Search the listing below for the string "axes", then copy every line it appears in.

> [GIVEN DATA]:
________________________________________

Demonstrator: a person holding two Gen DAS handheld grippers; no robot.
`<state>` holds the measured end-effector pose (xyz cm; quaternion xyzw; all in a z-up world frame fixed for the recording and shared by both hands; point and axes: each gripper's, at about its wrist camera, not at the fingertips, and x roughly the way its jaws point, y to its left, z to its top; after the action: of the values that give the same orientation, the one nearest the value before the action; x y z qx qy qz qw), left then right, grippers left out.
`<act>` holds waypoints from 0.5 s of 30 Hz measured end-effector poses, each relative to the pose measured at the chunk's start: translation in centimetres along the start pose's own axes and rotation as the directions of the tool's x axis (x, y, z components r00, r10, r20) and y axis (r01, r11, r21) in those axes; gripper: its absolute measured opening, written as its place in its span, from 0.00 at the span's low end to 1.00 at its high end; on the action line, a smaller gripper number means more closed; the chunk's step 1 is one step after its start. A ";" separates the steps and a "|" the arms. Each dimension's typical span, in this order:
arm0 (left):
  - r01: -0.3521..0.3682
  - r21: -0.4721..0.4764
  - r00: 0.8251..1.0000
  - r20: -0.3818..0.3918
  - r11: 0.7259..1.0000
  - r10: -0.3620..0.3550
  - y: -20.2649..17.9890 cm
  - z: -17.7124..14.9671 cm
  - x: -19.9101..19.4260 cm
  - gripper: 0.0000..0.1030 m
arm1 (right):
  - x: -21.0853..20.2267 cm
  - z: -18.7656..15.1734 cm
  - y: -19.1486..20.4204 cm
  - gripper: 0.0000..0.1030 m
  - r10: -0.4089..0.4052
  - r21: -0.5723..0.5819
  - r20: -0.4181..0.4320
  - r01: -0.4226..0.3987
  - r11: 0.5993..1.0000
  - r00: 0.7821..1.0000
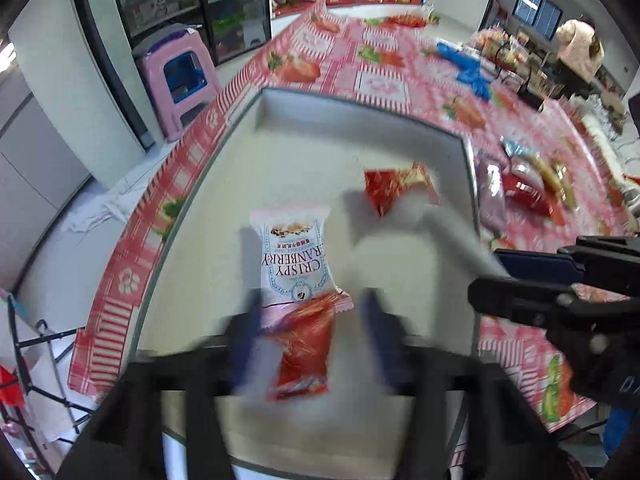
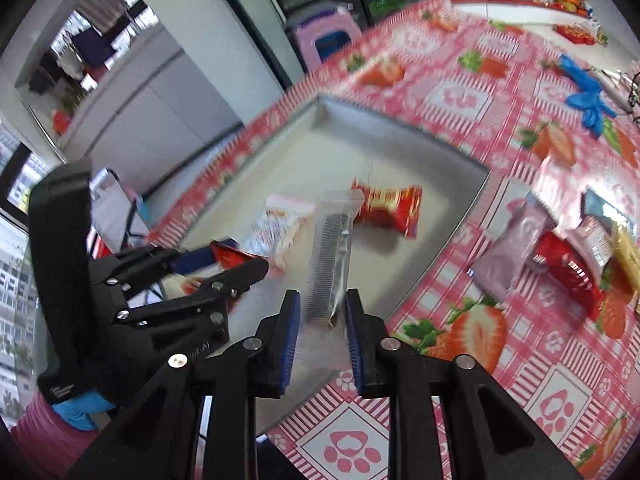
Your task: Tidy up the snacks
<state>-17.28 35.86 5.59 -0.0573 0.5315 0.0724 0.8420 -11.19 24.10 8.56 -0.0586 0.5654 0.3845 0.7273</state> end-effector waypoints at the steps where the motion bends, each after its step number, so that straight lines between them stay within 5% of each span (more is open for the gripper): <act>1: -0.008 0.005 1.000 0.011 1.000 0.008 0.0 -0.1 -0.3 0.77 | 0.5 -0.2 -0.1 0.47 -0.014 0.006 -0.020 0.014 1.000 1.000; 2: -0.023 0.014 1.000 0.020 1.000 0.022 -0.1 -0.2 -0.6 0.77 | 0.6 -0.4 -0.4 0.72 -0.027 0.012 -0.023 0.028 1.000 0.999; 4: -0.011 0.021 0.999 0.032 1.000 0.010 -0.3 -0.1 -1.5 0.77 | -0.1 -1.0 -1.5 0.87 -0.062 0.036 0.004 0.062 0.997 0.998; 15: 0.102 0.150 0.982 0.143 0.983 -0.123 -8.7 5.1 -11.0 0.79 | -11.2 -3.8 -13.0 0.87 -0.186 0.272 0.160 0.138 0.952 0.970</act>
<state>-15.80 27.56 17.87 -0.0215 0.4657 -0.0093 0.8846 -6.74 7.49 12.39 0.0265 0.5347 0.2499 0.8068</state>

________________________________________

> [TASK ANSWER]:
`<state>` holds the measured end-effector pose (xyz cm; quaternion xyzw; all in a z-up world frame fixed for the recording and shared by both hands; point and axes: each gripper's, at about its wrist camera, not at the fingertips, and x roughly the way its jaws point, y to its left, z to its top; after the action: of the values that give the same orientation, the one nearest the value before the action; x y z qx qy qz qw), left then right, grippers left out.
`<act>` holds waypoints from 0.5 s of 30 Hz measured end-effector poses, each relative to the pose measured at the chunk's start: translation in centimetres along the start pose's own axes and rotation as the directions of the tool's x axis (x, y, z components r00, r10, r20) and y axis (r01, r11, r21) in those axes; gripper: its absolute measured opening, written as its place in its span, from 0.00 at the span's low end to 1.00 at its high end; on the action line, a smaller gripper number means more closed; the chunk's step 1 is one step after its start. A ";" separates the steps and a "|" the arms. Each dimension's typical span, in this order:

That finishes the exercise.